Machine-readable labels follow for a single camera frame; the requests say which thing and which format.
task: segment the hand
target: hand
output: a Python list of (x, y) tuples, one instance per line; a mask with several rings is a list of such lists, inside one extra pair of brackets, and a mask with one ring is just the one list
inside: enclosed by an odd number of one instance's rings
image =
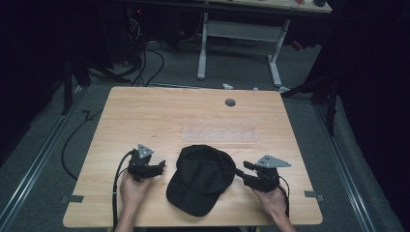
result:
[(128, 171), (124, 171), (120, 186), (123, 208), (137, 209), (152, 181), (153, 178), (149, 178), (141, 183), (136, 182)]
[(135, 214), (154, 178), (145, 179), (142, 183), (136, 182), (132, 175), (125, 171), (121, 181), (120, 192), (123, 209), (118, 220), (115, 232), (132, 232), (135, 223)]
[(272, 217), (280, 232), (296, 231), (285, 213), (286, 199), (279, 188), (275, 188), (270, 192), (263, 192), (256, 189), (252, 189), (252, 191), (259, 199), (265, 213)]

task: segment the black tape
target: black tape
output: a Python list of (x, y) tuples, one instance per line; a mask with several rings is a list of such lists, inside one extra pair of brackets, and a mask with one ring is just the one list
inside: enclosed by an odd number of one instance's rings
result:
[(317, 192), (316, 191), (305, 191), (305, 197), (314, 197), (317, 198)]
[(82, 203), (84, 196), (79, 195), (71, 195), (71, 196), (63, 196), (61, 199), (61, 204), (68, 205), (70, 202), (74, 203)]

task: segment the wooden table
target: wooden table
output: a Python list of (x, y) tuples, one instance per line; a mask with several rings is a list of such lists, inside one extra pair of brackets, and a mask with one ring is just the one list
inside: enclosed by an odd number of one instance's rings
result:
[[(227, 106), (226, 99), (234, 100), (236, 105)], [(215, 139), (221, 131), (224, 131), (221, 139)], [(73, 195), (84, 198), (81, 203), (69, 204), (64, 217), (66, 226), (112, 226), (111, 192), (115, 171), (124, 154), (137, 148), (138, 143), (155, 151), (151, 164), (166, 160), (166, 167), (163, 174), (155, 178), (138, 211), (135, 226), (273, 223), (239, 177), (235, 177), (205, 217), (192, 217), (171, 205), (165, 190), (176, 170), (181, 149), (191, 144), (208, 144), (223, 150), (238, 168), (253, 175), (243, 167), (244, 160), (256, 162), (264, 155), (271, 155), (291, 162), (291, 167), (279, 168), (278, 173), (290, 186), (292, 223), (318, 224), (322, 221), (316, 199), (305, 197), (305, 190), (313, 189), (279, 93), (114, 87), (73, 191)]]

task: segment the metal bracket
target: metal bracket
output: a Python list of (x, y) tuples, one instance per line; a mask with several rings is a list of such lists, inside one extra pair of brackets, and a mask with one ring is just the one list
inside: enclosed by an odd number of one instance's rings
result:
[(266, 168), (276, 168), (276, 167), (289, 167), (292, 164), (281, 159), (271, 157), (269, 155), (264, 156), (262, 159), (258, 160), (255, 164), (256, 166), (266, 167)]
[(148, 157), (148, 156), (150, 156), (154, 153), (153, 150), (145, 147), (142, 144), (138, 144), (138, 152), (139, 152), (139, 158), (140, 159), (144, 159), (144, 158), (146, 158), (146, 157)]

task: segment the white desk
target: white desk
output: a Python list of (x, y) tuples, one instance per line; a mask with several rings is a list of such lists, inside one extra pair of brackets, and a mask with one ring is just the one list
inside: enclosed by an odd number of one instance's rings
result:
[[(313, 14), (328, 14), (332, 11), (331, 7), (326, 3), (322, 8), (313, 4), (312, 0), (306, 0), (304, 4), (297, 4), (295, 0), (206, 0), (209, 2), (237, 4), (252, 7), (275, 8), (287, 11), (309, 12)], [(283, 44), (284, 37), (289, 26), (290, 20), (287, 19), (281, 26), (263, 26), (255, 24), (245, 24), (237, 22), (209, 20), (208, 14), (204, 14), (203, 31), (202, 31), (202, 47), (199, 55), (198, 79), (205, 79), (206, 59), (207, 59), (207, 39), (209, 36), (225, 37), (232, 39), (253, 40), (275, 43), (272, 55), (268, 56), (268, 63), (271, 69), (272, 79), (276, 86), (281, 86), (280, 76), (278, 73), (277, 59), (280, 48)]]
· · · · · · ·
Your assignment
Each line of the records with the word "task" in it is to be copied.

Written answer
task: segment the hand
task: segment the black tape
task: segment the wooden table
task: segment the metal bracket
task: segment the white desk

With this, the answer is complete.